> **TRY IT**: Search for the word "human" in the entries. Each line that holds it should be copied.
Segment Start: DATA
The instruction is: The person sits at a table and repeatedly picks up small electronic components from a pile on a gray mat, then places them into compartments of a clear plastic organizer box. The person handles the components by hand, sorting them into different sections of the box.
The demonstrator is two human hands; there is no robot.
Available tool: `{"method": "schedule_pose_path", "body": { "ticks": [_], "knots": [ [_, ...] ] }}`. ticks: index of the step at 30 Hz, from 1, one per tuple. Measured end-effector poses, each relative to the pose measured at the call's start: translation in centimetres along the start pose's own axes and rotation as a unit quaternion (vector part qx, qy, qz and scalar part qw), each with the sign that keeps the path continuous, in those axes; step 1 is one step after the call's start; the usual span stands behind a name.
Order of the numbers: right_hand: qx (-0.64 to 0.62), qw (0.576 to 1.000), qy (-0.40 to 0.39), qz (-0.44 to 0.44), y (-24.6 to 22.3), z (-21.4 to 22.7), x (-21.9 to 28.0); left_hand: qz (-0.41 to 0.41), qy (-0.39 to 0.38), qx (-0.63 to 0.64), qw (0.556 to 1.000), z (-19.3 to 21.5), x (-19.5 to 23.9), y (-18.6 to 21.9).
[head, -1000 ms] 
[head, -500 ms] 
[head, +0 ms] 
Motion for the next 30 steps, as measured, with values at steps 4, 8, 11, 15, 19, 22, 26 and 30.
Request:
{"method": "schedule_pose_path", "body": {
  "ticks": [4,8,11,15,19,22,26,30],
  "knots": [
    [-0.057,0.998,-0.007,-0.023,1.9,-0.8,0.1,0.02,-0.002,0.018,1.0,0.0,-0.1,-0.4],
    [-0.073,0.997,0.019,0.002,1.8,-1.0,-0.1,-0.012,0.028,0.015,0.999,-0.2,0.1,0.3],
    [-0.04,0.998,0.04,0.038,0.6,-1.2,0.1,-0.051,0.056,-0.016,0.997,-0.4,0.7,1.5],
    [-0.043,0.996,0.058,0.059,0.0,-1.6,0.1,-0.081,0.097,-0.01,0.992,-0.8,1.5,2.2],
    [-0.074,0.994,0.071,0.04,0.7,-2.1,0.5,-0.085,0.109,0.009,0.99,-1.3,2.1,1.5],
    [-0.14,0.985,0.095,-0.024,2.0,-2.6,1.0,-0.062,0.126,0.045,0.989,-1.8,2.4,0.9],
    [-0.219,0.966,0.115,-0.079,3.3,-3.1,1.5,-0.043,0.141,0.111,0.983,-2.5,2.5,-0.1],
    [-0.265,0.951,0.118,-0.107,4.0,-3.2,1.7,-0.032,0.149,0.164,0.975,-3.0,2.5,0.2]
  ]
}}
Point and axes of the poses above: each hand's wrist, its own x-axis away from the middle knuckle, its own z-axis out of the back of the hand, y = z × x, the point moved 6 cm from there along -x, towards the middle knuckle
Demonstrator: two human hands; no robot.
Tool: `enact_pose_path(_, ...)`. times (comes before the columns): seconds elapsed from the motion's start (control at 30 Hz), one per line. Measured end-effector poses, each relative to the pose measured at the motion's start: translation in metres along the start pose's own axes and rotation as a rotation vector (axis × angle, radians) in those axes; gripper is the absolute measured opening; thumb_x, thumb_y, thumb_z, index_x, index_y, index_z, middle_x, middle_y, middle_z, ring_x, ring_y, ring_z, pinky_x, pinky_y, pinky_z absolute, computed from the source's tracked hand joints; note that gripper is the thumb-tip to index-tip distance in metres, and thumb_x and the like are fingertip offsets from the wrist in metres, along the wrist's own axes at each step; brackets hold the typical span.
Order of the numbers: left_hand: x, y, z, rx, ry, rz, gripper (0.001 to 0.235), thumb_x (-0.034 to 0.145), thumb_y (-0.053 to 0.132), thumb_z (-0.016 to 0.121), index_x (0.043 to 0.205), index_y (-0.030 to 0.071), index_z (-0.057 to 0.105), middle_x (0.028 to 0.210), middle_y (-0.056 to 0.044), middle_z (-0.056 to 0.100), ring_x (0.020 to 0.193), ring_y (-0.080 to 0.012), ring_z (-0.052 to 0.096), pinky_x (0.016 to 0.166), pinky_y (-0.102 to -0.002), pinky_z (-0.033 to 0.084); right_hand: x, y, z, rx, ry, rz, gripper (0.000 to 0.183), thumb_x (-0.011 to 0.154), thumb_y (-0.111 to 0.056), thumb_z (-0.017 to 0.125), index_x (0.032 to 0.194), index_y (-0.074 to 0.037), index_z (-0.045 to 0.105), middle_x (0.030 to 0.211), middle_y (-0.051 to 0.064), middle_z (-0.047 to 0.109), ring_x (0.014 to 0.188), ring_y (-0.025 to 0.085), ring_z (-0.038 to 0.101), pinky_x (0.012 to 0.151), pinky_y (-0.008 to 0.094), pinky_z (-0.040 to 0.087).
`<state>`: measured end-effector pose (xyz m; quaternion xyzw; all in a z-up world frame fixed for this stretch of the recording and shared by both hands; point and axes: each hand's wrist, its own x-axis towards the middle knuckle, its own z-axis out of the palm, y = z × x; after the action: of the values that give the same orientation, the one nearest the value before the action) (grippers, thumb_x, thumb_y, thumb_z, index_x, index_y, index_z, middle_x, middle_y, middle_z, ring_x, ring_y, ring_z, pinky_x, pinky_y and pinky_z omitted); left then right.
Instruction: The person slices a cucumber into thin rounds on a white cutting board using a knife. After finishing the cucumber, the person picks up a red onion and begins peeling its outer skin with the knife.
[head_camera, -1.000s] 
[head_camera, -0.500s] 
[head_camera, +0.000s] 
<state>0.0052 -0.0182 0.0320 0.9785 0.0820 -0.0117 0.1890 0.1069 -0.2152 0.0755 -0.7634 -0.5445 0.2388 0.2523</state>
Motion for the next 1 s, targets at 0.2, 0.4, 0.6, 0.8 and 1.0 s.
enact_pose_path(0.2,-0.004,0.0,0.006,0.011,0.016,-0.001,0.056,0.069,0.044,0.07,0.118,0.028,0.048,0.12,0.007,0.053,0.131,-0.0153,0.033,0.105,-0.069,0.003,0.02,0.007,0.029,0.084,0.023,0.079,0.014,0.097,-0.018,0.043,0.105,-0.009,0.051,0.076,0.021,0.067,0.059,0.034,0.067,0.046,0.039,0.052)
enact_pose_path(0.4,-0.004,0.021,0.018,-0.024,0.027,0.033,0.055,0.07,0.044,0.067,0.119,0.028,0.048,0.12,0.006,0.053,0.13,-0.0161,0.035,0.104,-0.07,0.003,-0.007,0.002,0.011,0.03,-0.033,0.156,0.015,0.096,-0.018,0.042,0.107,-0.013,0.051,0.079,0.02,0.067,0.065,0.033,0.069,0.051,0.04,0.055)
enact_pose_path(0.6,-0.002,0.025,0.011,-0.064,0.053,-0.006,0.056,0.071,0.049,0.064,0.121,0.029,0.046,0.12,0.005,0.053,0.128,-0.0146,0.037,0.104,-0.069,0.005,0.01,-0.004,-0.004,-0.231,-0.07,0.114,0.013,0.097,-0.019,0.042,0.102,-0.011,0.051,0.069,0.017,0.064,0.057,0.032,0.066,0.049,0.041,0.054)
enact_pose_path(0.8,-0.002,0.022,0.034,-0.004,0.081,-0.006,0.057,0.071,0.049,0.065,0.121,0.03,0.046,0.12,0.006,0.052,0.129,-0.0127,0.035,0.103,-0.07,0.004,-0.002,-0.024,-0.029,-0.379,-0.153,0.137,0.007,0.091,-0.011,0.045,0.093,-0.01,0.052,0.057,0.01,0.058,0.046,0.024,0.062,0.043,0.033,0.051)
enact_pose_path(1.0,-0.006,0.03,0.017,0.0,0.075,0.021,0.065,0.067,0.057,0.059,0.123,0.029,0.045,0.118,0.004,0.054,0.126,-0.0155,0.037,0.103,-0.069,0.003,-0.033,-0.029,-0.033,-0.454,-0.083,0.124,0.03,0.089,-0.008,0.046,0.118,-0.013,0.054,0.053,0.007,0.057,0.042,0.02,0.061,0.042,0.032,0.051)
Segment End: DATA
> **TASK ANSWER**:
The demonstrator is two human hands; there is no robot.
Demonstrator: two human hands; no robot.

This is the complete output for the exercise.